- WHAT THE EXERCISE ASKS -
From the entries that follow, report every line in which "capped" occurs.

--- GIVEN RECORDS Enclosed Below ---

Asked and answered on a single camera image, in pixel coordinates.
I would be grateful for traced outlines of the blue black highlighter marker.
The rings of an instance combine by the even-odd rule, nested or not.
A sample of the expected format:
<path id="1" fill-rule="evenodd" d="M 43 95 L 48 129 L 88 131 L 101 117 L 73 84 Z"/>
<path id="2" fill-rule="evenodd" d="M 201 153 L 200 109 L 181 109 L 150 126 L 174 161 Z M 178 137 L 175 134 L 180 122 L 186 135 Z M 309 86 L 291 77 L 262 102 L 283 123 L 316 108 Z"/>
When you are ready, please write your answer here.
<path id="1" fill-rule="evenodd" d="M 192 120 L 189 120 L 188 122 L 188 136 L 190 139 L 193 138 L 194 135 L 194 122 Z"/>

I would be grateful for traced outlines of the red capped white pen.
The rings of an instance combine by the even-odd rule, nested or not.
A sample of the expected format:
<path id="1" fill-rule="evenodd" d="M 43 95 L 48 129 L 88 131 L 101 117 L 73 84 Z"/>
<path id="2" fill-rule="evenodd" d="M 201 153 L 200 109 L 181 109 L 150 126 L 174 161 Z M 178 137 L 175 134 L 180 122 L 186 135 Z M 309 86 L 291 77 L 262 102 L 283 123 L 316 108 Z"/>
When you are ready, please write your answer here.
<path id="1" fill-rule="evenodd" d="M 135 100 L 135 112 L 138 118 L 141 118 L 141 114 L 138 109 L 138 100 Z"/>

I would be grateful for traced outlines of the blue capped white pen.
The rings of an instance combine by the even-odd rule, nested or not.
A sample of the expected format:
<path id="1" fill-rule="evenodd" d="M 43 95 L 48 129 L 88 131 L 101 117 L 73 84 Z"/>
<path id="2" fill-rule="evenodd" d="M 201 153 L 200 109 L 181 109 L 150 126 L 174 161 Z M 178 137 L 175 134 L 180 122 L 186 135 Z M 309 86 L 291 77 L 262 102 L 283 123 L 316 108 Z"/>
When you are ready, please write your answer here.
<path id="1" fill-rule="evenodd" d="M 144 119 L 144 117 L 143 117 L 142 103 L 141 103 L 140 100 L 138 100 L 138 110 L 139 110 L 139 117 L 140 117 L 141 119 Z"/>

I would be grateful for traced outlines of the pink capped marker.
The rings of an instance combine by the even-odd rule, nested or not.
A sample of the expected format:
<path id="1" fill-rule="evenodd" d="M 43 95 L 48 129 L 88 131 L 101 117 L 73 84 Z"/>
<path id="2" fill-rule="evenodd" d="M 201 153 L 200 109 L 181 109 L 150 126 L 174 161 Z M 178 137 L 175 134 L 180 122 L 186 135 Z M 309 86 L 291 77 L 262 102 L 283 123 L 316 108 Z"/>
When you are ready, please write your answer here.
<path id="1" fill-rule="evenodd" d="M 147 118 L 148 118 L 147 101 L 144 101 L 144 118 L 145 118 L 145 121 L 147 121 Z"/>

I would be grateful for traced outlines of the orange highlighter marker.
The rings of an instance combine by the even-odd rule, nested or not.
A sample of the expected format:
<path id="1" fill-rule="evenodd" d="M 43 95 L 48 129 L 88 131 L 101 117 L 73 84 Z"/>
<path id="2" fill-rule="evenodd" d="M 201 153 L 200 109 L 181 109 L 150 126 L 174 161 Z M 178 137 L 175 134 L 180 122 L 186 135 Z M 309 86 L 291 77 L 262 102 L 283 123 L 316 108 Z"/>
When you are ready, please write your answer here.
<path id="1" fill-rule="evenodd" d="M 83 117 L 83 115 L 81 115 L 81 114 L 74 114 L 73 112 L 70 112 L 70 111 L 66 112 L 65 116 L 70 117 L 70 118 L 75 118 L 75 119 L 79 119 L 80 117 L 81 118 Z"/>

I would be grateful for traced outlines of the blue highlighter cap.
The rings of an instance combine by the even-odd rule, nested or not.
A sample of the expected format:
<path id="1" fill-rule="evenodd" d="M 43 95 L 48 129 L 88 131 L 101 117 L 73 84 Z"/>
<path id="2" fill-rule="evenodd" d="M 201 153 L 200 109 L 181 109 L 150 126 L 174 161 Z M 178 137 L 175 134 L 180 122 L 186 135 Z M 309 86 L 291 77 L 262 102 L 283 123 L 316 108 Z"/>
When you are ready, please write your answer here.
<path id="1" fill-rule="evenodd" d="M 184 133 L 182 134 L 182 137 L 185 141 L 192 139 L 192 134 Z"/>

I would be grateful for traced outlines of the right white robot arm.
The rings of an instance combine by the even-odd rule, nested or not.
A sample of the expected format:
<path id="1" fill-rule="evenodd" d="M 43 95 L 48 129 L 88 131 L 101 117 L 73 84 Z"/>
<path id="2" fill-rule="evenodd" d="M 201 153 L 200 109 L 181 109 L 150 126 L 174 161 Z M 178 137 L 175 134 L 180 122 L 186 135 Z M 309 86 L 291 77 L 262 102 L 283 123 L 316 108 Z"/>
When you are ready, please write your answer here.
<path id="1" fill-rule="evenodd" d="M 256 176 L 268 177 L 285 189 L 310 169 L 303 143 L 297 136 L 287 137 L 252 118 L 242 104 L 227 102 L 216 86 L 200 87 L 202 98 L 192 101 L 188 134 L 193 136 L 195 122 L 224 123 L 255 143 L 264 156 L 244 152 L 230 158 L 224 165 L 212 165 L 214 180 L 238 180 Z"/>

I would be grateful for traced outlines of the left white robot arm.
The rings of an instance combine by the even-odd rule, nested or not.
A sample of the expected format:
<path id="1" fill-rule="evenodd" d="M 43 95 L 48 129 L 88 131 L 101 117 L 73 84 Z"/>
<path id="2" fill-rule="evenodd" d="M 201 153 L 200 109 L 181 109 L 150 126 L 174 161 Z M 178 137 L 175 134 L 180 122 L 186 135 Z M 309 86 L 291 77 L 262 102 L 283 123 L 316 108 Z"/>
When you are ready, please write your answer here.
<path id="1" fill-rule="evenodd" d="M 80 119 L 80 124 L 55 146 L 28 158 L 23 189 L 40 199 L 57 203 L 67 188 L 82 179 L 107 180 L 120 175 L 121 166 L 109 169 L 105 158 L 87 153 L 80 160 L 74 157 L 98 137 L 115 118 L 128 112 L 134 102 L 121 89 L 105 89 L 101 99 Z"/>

--- End of Enclosed GIVEN RECORDS ---

- EXERCISE ANSWER -
I would be grateful for traced outlines of the red capped white pen.
I would be grateful for traced outlines of the blue capped white pen.
I would be grateful for traced outlines of the pink capped marker.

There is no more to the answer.